While leaning back into her chair to give laugh, she decided to give us a specials for our meal, taking 20% off for oldtimes sake while I left feeling a little happier seeing in person for the first time a Taiwanese woman from the older generation that is not helplessly conservative and busy telling me how horrible it is for me to be so tan.

The Metaphorical and Actual Warmth of Tainan

Over the weekend before my sister’s birthday, our family decided to go visit my father’s old home in Tainan, which was a four hour drive (or around 300 km/187.5 miles) away from our current dwelling in New Taipei City. While I was thoroughly overjoyed by the idea of staying at a five-star hotel for only 3300 NT (or 110 USD) per room along with a complimentary buffet breakfast, I was more excited about the cuisine. Even though there are already a bunch of great desserts and foods in Taipei, nothing beats the hundred-years-old traditional foods that fill the streets in Tainan. Here are some examples.

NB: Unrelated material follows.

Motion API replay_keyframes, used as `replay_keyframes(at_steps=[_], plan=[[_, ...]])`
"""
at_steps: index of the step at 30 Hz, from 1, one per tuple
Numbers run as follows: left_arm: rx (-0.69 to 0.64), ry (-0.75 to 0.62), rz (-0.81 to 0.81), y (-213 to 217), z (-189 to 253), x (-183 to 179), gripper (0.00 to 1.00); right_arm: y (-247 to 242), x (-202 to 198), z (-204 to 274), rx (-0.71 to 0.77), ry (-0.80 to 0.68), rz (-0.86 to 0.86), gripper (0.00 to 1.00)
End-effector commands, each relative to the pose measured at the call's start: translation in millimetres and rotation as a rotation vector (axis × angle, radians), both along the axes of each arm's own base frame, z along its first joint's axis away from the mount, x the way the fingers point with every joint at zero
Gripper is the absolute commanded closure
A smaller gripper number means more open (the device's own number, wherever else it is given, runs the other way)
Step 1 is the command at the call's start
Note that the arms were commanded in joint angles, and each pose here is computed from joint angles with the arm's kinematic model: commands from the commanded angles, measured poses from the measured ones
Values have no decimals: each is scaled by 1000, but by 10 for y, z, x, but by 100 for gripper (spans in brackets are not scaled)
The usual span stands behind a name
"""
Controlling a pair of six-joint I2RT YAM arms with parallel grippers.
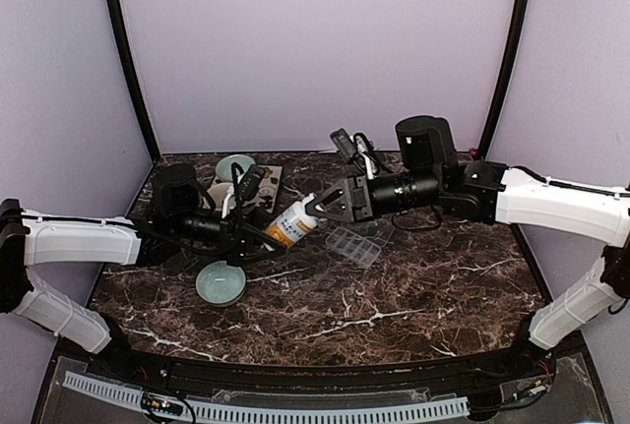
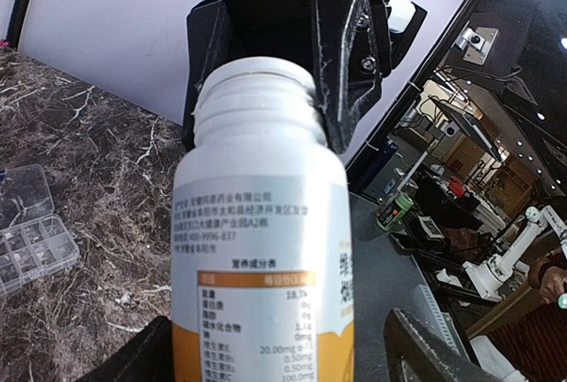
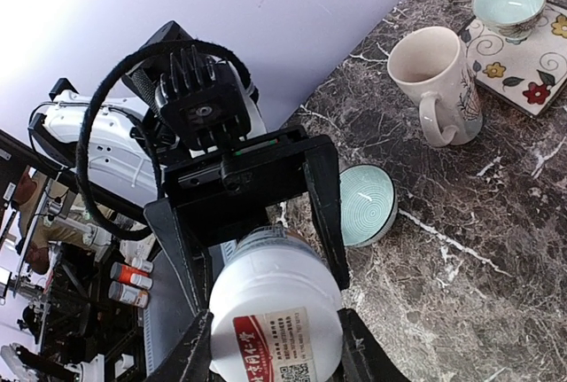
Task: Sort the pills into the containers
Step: Pass from the right arm to the left
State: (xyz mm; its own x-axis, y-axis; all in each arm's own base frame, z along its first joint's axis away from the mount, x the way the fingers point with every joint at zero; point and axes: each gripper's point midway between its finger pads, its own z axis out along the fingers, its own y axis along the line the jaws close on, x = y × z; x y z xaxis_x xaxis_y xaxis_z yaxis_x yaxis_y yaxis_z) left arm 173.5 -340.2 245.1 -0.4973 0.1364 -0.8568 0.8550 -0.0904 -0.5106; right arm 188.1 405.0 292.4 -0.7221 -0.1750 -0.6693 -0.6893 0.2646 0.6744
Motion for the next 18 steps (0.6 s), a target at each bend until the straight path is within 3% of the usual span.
replay_keyframes(at_steps=[1,18], plan=[[-38,-54,18,20,192,35,19,-13,-33,254,83,-61,19,99],[-51,-68,37,54,217,32,34,-26,-68,163,81,-43,16,99]])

More importantly, it really surprised me how…warm Tainan is. Yep, just when I was praising God for giving Taipei rain for nearly every day that I had been here, the rains stopped and the heat returned to boil me alive. Plus, Tainan being the south of Taipei made it a lot warmer than the northern city.

But humidity is not my focus today: I was pleasantly surprised by the warmth of the people here. When we first dropped by a store for some dried fruits and almond snaps, the store owner immediately struck up conversation as though we were old friends. It wasn’t in the same way that Americans politely smile or say “good morning”s to each other when they walk by, nor was it the same as a good sales person trying to get on your good side. It was as though he was willing to actually make a connection, leaving a positive imprint as our lives collided against each other by chance for the briefest second.

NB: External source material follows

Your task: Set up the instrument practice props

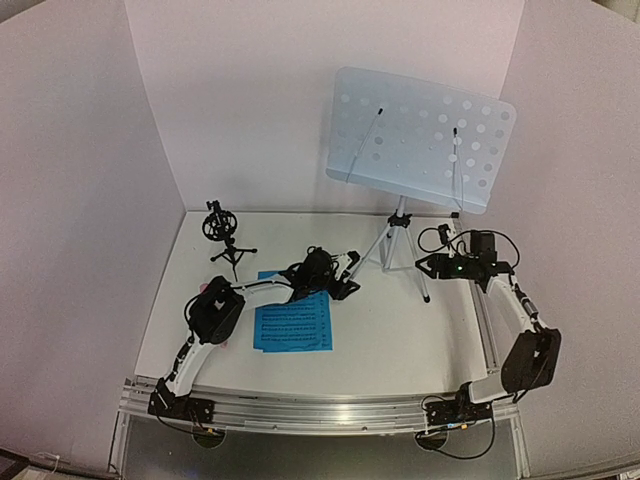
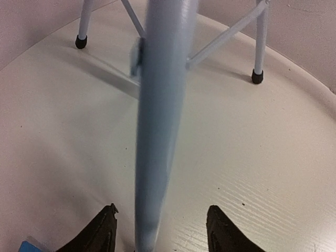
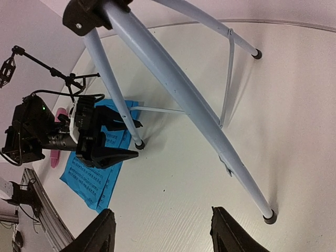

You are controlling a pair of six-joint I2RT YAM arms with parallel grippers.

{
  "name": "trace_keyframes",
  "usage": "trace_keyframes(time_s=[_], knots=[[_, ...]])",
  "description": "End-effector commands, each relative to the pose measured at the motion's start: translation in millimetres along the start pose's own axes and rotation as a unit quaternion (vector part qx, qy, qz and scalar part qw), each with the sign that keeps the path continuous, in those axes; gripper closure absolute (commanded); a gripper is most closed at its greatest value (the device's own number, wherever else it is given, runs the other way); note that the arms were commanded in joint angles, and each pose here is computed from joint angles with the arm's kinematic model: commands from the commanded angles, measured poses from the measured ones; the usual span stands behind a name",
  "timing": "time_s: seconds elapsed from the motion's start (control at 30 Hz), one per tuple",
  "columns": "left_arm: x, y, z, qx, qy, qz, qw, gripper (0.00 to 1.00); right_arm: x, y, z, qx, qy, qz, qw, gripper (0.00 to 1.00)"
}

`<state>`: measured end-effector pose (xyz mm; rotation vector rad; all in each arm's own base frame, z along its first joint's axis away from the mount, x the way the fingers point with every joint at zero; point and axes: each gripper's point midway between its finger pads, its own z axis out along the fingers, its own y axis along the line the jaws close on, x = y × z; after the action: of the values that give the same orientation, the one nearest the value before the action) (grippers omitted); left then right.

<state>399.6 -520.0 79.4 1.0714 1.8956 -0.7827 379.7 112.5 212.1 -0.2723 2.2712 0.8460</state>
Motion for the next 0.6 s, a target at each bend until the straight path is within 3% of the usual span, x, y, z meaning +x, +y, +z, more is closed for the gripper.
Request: trace_keyframes(time_s=[0.0,0.17,0.33,0.43,0.57], knots=[[-79,-29,-64,0.042,-0.045,0.045,0.997,0.34,-6,17,-10,0.009,-0.021,0.01,1.0,0.39],[-81,-53,-118,0.094,-0.027,0.052,0.994,0.26,-2,45,-6,0.004,-0.019,0.028,0.999,0.39],[-58,-66,-175,0.105,0.006,0.045,0.993,0.25,8,72,1,0.014,-0.016,0.05,0.999,0.39],[-38,-66,-207,0.081,0.021,0.028,0.996,0.25,20,90,16,0.017,0.001,0.068,0.998,0.39],[-4,-43,-240,-0.001,0.042,-0.053,0.998,0.21,41,122,50,0.038,0.027,0.06,0.997,0.39]])
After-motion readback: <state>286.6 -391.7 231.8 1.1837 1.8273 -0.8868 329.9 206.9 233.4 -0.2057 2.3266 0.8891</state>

Not only did I gain a bunch of delicious jars of crackers wrapped in calligraphed paper bags from this little store (along with free, iced black/barley/homemade tea as he said that it was a miracle people like us from Taipei didn’t evaporate in the Tainan heat), I was also reminded of my footprints on the path of life since each deliberate step could have made a world of differences for others as it did for me.

Lunch at Hana

It was only a couple days after I came back to Taiwan when my father decided to finally listen to me on my theory of food and jetlag; it goes as follows, “Awesome food is the best cure for jet lag.” So we went to Hana, one of the best teppanyaki places in Taipei. Here is some proof.

One of the best things about this place is the fact that everything happens in such a proximity to you: the food is cooked within an arm’s length to you, while the chef himself, a friend of my father, always engages us in conversation to reveal some things that sound awfully familiar.

“I started doing this more than thirty years ago,” He sprinkled a handful of spices upon the fish with an artistic flourish as a humble acknowledgment to my parents’ compliments. “It’s interesting to see the shift of the industry.”

“Kids these days are lazy, huh?” My father already began assuming.

“No, not just that,” Chef T said (I use this for the sake of anonymity). “It’s more like…our generation conditioned the kids today to be lazy. I don’t get as many apprentices as before, and yes, many of them just come here to ‘intern’ after actually getting a diploma from a culinary school…”

There are too many things that you cannot learn in a culinary school.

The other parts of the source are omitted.